Directions for this task
Please filter the entries and return only the lines that include "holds".

(Collection entries)
──────────

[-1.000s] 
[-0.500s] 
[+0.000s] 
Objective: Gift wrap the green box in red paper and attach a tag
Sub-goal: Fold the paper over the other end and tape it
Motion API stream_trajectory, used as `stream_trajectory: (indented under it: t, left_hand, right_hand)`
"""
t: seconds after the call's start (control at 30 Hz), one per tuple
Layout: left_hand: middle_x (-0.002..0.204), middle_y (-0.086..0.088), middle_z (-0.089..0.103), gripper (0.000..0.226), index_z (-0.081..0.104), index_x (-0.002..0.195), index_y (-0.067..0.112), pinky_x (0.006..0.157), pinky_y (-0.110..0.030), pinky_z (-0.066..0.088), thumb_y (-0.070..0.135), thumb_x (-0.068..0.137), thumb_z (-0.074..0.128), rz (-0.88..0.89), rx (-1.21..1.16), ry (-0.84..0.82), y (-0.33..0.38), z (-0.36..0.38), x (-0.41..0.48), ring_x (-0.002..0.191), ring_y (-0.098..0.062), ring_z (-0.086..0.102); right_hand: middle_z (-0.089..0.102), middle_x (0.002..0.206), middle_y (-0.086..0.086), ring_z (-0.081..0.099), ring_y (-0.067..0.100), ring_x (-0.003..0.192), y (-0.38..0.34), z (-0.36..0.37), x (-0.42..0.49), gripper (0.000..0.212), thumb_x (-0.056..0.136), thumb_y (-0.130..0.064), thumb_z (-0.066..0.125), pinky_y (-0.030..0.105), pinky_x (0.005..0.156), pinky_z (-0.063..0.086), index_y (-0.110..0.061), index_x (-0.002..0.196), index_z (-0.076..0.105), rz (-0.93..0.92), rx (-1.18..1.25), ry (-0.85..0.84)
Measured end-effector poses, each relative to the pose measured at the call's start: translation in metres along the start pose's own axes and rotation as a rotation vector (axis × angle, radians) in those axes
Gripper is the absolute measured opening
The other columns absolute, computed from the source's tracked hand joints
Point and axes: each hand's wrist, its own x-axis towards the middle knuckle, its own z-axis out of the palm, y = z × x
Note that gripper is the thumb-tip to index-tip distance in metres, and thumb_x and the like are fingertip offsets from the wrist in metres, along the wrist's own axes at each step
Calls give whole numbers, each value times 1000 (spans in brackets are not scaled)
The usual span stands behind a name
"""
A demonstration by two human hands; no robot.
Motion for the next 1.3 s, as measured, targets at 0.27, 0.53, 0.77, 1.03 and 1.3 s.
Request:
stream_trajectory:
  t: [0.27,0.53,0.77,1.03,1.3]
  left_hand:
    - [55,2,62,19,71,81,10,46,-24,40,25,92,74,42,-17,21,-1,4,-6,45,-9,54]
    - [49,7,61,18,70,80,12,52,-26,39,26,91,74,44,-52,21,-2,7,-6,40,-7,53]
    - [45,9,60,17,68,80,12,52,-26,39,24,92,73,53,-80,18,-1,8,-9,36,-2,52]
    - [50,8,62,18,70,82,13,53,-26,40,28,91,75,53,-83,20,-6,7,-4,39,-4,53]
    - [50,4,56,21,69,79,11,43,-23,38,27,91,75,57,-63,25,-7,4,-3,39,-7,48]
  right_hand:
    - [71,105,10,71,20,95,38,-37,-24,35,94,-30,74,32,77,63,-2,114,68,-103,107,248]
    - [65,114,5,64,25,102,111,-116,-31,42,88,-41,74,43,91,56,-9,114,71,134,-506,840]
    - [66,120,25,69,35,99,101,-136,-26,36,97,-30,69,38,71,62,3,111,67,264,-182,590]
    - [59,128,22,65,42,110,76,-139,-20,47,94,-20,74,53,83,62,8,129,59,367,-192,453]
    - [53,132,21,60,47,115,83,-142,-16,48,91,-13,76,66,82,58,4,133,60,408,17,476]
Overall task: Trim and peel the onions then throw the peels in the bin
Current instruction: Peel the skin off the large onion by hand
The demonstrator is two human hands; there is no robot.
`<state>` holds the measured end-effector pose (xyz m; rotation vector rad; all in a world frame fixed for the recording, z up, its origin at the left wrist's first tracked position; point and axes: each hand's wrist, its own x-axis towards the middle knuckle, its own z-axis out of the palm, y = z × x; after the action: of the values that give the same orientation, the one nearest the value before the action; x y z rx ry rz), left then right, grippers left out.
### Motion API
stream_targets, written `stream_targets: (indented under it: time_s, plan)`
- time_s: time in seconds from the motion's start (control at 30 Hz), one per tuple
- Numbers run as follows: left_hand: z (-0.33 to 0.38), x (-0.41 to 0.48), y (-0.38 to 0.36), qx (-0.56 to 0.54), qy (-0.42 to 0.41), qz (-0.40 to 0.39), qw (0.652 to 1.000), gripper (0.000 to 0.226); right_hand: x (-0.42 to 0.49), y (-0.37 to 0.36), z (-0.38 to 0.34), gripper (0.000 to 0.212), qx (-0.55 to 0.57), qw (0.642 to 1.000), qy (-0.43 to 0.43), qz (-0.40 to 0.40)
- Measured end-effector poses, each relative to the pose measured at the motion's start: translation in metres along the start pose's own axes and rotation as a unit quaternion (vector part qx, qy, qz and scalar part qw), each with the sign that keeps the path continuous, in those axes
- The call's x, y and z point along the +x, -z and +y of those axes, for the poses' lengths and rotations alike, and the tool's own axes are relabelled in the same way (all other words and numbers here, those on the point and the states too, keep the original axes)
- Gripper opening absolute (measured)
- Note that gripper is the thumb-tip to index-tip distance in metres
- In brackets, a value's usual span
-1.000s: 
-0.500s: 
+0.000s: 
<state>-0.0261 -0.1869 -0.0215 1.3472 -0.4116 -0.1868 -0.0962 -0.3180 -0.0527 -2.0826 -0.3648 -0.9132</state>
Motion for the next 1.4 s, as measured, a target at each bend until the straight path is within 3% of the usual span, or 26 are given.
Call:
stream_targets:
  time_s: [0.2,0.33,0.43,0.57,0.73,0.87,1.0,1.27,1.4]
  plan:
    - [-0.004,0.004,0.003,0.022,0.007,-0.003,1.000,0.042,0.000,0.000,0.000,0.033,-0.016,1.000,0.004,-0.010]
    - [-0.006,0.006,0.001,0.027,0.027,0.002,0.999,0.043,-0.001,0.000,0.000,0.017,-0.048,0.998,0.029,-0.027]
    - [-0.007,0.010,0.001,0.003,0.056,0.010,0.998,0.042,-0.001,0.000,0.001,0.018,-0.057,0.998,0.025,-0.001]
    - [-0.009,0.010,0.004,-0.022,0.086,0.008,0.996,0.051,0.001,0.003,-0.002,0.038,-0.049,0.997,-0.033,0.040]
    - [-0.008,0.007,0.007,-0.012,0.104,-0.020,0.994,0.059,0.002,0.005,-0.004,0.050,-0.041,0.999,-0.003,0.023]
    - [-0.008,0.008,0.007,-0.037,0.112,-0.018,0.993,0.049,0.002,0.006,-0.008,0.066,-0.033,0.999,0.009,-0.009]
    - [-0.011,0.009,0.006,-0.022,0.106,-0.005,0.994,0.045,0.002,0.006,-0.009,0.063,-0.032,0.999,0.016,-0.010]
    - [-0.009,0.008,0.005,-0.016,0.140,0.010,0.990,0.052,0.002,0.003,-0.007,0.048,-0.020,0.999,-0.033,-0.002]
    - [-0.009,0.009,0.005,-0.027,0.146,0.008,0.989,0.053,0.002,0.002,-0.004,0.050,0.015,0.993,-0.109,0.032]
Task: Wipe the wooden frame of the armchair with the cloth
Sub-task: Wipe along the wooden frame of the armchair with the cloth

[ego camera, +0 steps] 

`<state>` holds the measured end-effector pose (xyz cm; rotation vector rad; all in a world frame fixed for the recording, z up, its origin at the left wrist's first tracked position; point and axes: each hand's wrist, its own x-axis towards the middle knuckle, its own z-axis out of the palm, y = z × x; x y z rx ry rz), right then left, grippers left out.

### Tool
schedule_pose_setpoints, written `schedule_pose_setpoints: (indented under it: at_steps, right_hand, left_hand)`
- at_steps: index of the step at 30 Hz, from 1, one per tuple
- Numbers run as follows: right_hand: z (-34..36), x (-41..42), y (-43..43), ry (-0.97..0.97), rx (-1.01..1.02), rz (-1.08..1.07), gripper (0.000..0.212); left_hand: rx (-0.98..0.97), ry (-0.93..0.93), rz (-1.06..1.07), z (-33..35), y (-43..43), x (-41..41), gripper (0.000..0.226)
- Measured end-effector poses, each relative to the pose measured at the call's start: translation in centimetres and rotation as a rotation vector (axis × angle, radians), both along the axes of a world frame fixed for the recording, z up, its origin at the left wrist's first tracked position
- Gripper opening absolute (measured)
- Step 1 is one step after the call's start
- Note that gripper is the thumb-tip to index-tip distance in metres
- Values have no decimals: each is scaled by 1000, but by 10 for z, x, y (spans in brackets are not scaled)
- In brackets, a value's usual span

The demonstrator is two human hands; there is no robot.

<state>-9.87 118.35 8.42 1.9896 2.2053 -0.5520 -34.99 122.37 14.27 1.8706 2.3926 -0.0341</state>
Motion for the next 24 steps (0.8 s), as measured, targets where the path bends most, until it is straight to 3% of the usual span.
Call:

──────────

Response below
`<state>` holds the measured end-effector pose (xyz m; rotation vector rad; all in a world frame fixed for the recording, z up, its origin at the left wrist's first tracked position; point and axes: each hand's wrist, its own x-axis towards the middle knuckle, its own z-axis out of the palm, y = z × x; after the action: of the values that give the same orientation, the one nearest the value before the action; x y z rx ry rz), left then right, grippers left out.
`<state>` holds the measured end-effector pose (xyz cm; rotation vector rad; all in a world frame fixed for the recording, z up, its origin at the left wrist's first tracked position; point and axes: each hand's wrist, its own x-axis towards the middle knuckle, its own z-axis out of the palm, y = z × x; x y z rx ry rz), right then left, grippers left out.

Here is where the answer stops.